◆ What is required: Check each line of the data for "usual", and copy the ones that have it.

Supplied records START

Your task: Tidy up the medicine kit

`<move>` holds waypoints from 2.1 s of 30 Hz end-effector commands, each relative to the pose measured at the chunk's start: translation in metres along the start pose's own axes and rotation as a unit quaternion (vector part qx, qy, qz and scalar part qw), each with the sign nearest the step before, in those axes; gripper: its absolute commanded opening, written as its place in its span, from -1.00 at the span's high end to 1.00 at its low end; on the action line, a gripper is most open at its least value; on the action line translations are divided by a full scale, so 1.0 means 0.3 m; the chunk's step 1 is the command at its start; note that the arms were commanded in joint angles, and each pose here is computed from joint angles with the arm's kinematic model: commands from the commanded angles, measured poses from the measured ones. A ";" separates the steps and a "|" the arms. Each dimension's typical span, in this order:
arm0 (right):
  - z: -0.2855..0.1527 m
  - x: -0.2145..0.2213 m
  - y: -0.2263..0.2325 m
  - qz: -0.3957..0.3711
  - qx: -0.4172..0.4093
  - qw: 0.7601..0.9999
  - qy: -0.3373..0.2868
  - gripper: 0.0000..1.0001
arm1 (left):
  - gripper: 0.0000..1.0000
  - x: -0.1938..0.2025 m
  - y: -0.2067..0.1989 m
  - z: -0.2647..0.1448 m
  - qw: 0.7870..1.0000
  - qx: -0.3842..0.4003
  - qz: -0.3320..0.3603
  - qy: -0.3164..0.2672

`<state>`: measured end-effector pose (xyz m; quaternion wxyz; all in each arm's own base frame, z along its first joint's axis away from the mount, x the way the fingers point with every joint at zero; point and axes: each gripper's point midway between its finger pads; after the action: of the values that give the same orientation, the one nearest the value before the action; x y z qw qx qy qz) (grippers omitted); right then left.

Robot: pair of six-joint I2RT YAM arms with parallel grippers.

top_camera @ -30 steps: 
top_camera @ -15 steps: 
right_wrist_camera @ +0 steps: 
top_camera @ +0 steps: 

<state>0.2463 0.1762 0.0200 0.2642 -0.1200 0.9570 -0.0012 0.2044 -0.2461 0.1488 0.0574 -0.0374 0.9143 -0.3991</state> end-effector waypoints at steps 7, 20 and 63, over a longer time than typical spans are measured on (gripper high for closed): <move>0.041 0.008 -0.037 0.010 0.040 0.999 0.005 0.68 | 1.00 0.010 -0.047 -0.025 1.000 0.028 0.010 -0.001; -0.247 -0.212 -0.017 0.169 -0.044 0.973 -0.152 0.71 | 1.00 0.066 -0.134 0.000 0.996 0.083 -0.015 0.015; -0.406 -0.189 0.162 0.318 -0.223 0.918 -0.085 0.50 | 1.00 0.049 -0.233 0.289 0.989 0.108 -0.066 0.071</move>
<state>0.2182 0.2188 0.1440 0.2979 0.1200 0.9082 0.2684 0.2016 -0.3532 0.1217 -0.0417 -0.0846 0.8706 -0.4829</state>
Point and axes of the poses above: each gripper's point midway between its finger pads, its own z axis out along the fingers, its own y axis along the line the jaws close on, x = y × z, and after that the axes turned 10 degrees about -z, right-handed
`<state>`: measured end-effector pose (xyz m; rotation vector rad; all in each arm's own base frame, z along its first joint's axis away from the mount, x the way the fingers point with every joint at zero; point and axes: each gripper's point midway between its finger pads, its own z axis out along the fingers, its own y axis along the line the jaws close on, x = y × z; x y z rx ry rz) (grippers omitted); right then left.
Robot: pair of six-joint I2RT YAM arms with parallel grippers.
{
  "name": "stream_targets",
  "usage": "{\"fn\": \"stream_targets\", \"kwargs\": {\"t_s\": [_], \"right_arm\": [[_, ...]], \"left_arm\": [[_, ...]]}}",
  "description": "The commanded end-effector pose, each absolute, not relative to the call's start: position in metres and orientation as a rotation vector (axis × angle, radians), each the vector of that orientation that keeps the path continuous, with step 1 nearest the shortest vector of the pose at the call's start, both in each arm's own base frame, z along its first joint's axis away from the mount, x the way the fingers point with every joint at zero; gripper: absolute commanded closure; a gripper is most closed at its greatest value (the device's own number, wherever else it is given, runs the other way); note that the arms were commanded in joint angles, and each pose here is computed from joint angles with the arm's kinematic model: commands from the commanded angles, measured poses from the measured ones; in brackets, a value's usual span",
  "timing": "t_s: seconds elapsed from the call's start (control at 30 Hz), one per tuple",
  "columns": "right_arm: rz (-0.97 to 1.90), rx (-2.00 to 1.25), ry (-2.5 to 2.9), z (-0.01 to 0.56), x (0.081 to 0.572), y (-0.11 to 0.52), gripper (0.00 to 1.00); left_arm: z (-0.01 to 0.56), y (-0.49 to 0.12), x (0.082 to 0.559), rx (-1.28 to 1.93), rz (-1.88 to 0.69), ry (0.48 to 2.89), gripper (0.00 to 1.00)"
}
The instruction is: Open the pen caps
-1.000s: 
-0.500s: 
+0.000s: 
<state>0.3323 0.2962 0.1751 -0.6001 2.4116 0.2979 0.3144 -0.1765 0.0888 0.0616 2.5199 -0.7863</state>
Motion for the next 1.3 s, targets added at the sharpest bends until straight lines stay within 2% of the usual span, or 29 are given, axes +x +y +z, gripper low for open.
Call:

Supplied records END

◆ Solution to the exercise:
  "description": "The commanded end-effector pose, each absolute, not relative to the call's start: position in metres and orientation as a rotation vector (axis × angle, radians), each the vector of that orientation that keeps the path continuous, with step 1 nearest the shortest vector of the pose at the call's start, both in each arm's own base frame, z along its first joint's axis away from the mount, x the way the fingers point with every joint at zero; gripper: absolute commanded closure; a gripper is most closed at its greatest value (the device's own number, wherever else it is given, runs the other way); note that the arms were commanded in joint angles, and each pose here is computed from joint angles with the arm's kinematic model: commands from the commanded angles, measured poses from the measured ones; in brackets, a value's usual span",
Motion for the next 1.3 s, targets added at the sharpest bends until straight lines stay within 2% of the usual span, or 29 are given, axes +x +y +z, gripper low for open.

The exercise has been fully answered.